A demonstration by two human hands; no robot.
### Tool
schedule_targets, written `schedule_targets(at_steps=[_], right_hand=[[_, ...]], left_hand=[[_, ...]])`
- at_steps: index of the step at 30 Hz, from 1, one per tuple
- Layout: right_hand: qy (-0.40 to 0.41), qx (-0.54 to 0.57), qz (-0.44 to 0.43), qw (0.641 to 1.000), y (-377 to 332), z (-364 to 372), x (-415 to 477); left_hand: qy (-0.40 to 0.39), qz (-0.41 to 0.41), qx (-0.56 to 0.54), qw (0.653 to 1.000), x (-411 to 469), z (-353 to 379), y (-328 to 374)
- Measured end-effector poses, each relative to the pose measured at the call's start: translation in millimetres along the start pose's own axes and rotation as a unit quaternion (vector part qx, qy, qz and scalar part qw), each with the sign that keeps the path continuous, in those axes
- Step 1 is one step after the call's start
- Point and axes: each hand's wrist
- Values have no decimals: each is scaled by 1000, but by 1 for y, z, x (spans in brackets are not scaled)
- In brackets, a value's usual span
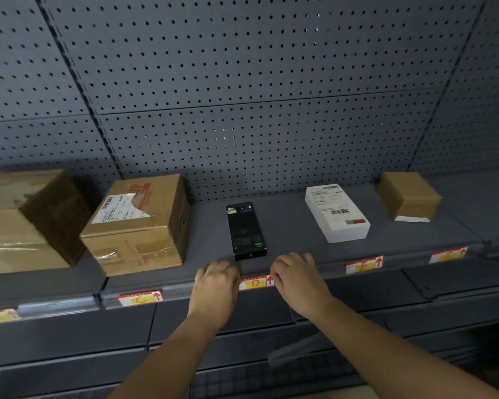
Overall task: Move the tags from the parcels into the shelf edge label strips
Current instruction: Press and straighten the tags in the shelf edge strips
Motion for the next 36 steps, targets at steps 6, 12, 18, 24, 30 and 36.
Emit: schedule_targets(at_steps=[6,12,18,24,30,36], right_hand=[[9,-8,-10,1000,0,3,1],[0,1,-27,1000,6,3,1],[2,23,-24,999,6,1,1],[-2,60,-11,998,5,-14,-3],[25,72,51,996,31,-55,-17],[18,42,123,991,98,-98,-43]], left_hand=[[15,8,-28,999,-3,1,-4],[15,10,-35,999,-1,2,0],[10,12,-47,999,-1,2,-1],[19,9,-52,998,1,-10,7],[30,61,-61,996,36,-30,53],[6,97,-53,994,71,-30,114]])
Point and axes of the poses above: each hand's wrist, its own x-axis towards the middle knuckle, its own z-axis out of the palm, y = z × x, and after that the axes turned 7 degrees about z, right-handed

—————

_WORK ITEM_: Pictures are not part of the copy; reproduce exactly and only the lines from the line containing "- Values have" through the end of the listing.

_RESULT OF THIS TASK_:
- Values have no decimals: each is scaled by 1000, but by 1 for y, z, x (spans in brackets are not scaled)
- In brackets, a value's usual span
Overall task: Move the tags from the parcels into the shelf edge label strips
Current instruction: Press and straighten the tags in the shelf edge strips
Motion for the next 36 steps, targets at steps 6, 12, 18, 24, 30 and 36.
Emit: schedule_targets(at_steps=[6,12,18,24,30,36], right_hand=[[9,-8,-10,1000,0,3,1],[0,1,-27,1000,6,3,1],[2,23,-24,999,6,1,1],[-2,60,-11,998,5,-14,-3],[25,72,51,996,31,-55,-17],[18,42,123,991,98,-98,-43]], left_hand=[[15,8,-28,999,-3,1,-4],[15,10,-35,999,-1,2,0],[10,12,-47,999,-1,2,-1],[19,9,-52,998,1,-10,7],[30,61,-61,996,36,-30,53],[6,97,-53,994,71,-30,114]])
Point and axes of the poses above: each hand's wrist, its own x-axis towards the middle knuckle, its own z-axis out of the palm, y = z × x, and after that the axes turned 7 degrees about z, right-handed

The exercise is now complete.